→ **Exercise brief**
The expected answer holds every line from the first line of the data below through the line containing "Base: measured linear", exactly as written, and no other line.

(Data extracted from a collection)
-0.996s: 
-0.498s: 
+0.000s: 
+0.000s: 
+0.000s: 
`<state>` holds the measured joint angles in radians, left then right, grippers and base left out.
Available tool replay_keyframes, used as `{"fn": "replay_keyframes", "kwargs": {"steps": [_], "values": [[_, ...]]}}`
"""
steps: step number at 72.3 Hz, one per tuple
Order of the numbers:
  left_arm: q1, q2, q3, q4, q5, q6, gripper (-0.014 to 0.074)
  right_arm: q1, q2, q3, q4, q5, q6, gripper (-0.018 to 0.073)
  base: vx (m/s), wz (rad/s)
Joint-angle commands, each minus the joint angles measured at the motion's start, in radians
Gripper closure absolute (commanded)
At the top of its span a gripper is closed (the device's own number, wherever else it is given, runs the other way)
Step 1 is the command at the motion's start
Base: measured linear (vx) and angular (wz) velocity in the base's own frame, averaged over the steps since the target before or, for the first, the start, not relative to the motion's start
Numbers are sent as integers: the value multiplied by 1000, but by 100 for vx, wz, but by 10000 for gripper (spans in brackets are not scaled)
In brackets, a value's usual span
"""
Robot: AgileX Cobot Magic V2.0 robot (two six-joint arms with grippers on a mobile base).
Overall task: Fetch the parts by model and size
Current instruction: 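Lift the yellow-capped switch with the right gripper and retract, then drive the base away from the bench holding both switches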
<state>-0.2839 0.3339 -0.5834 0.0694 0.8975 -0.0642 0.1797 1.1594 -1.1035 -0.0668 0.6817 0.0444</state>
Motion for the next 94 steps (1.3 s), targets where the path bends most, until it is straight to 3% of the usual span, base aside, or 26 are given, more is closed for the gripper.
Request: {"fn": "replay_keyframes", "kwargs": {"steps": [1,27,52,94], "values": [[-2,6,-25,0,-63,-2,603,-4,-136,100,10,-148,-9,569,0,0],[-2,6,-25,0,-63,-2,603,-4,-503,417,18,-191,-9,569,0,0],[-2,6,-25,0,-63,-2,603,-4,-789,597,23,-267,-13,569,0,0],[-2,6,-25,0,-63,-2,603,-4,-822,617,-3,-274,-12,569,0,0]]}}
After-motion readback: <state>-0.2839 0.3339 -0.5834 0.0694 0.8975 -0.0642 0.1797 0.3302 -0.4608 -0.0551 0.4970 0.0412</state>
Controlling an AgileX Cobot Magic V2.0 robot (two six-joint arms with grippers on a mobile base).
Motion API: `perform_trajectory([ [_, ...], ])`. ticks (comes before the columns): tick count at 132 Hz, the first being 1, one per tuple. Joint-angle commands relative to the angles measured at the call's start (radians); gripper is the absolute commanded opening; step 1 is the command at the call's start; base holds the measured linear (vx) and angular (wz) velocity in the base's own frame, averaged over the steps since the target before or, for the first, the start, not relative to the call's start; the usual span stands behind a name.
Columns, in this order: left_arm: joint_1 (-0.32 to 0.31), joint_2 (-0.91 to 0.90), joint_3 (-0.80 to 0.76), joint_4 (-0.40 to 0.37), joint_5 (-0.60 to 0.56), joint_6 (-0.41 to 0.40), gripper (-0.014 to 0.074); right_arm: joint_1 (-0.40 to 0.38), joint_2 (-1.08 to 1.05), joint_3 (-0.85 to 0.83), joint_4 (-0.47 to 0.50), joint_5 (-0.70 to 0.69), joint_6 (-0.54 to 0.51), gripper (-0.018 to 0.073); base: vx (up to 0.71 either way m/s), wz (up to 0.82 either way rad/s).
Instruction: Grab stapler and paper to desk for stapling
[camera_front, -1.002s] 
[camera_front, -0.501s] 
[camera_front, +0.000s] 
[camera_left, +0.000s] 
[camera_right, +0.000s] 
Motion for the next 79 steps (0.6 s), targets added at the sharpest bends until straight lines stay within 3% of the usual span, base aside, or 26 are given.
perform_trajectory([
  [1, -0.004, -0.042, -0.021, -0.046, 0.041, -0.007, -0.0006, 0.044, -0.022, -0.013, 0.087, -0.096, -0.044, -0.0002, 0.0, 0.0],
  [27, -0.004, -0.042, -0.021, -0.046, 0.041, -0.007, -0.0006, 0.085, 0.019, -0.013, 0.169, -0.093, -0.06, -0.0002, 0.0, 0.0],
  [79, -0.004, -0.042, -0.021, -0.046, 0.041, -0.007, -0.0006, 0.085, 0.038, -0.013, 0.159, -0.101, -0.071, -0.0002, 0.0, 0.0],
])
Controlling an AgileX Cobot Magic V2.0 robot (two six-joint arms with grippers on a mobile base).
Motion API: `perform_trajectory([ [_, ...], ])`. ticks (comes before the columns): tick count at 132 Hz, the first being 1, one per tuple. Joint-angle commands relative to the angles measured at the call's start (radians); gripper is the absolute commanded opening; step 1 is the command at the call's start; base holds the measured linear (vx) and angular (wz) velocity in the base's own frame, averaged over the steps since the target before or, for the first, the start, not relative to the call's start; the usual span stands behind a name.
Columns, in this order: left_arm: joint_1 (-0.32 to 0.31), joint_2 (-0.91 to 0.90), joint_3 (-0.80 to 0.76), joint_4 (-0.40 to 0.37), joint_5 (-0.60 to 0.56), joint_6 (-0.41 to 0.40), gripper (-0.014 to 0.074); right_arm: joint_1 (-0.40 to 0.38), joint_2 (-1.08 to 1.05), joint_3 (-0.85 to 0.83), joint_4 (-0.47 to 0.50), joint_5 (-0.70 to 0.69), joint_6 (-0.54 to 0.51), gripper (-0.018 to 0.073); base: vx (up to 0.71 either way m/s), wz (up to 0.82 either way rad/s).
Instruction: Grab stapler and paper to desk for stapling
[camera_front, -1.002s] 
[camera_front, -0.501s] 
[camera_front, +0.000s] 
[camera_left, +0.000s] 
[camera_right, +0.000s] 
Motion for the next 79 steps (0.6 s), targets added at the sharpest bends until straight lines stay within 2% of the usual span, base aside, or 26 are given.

→ **Exercise answer**
-0.996s: 
-0.498s: 
+0.000s: 
+0.000s: 
+0.000s: 
`<state>` holds the measured joint angles in radians, left then right, grippers and base left out.
Available tool replay_keyframes, used as `{"fn": "replay_keyframes", "kwargs": {"steps": [_], "values": [[_, ...]]}}`
"""
steps: step number at 72.3 Hz, one per tuple
Order of the numbers:
  left_arm: q1, q2, q3, q4, q5, q6, gripper (-0.014 to 0.074)
  right_arm: q1, q2, q3, q4, q5, q6, gripper (-0.018 to 0.073)
  base: vx (m/s), wz (rad/s)
Joint-angle commands, each minus the joint angles measured at the motion's start, in radians
Gripper closure absolute (commanded)
At the top of its span a gripper is closed (the device's own number, wherever else it is given, runs the other way)
Step 1 is the command at the motion's start
Base: measured linear (vx) and angular (wz) velocity in the base's own frame, averaged over the steps since the target before or, for the first, the start, not relative to the motion's start

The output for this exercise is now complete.